• **TASK**:
With the entries below as the source, tally the lines that contain the string "black" and give the number only.

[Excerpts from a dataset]

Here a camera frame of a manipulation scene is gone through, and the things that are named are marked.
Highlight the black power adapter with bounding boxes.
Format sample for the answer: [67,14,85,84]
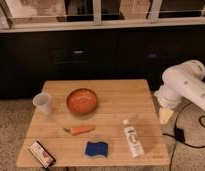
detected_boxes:
[174,128,185,142]

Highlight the wooden table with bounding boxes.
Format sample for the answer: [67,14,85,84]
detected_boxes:
[17,79,170,167]

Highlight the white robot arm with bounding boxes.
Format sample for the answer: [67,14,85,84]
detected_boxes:
[154,60,205,124]

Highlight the dark cabinet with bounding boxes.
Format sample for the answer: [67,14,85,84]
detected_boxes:
[0,25,205,99]

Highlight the blue sponge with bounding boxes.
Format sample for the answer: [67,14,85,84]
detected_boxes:
[85,141,108,157]

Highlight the orange carrot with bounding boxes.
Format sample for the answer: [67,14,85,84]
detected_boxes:
[64,125,95,135]

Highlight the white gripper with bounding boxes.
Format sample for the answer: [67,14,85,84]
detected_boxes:
[154,85,181,124]

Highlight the black power cable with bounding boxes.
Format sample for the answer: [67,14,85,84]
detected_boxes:
[162,101,205,171]

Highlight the orange ceramic bowl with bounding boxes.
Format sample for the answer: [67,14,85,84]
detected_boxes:
[66,88,98,115]

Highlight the white tube bottle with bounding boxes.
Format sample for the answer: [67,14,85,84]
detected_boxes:
[123,120,145,157]

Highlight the white ceramic cup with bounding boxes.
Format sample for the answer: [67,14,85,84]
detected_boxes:
[33,92,52,115]

• **RESULT**:
2